Passageiras que há anos reclamam da falta de segurança em corridas de aplicativo começam a ver, aos poucos, uma mudança de cenário. Em resposta à rejeição crescente das mulheres à sensação de vulnerabilidade dentro dos carros, a Uber anunciou a expansão do recurso Uber Mulher, que permite solicitar viagens preferencialmente com motoristas mulheres, para 13 capitais brasileiras, entre elas Brasília, São Paulo e Rio de Janeiro.
A ferramenta nasce diretamente do acúmulo de relatos de assédio e violência contra passageiras, que passaram a evitar corridas à noite, em trajetos longos ou sozinhas. Ao oferecer a opção de escolher quem conduz o veículo, a plataforma tenta responder a esse recado: cada vez mais mulheres se recusam a normalizar o medo como parte do deslocamento diário.
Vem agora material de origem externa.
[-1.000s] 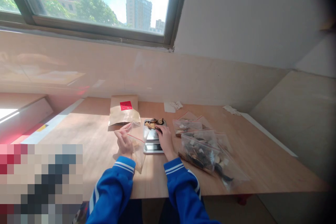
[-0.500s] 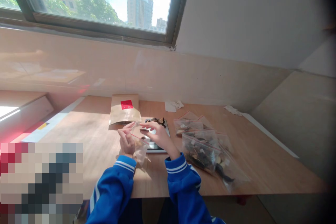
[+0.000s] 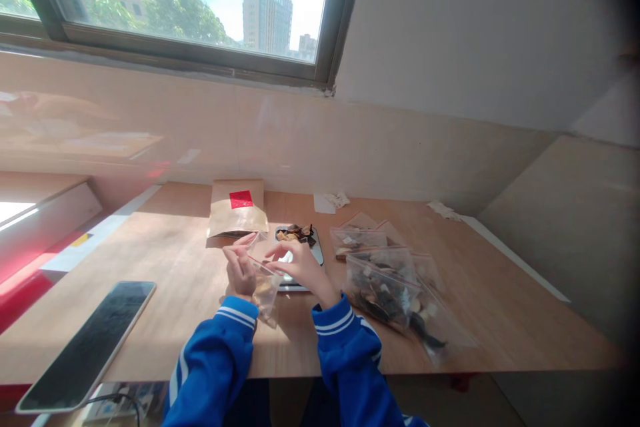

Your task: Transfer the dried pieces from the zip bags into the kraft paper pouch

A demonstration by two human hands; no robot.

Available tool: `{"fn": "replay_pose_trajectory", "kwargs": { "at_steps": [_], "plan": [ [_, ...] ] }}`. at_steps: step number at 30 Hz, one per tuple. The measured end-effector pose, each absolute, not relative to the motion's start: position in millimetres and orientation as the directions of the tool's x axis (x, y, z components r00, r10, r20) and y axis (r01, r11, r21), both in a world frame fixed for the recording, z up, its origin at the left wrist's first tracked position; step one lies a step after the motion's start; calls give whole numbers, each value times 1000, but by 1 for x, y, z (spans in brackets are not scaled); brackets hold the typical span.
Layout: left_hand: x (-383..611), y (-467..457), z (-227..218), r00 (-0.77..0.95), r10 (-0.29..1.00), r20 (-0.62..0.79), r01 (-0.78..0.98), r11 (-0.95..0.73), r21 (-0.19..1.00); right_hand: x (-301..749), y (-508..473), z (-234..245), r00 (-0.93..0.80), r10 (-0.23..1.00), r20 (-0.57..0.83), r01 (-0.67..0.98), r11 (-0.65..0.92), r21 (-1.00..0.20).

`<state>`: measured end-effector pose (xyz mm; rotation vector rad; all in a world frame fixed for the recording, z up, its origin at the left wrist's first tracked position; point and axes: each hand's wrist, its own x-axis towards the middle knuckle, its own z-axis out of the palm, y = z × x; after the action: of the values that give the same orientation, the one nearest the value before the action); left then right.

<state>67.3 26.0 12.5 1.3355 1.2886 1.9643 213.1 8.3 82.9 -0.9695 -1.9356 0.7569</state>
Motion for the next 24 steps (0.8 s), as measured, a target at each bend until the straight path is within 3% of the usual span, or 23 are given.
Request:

Segundo a empresa, o recurso atende a um pedido antigo das usuárias. “A ferramenta Uber Mulher é uma demanda antiga das brasileiras, que relatam sentir-se mais confortáveis ao encontrar uma motorista mulher na viagem”, informou a companhia. A proposta é dar maior autonomia às passageiras, ampliando a sensação de segurança e controle sobre o trajeto.
Antes de chegar às capitais, o Uber Mulher passou por uma fase de testes iniciada em outubro do ano passado. A avaliação positiva dessa experiência levou à nova etapa de ampliação. De acordo com a Uber, a expansão será gradual, acompanhando de perto o retorno de usuárias e motoristas parceiras para definir os próximos passos.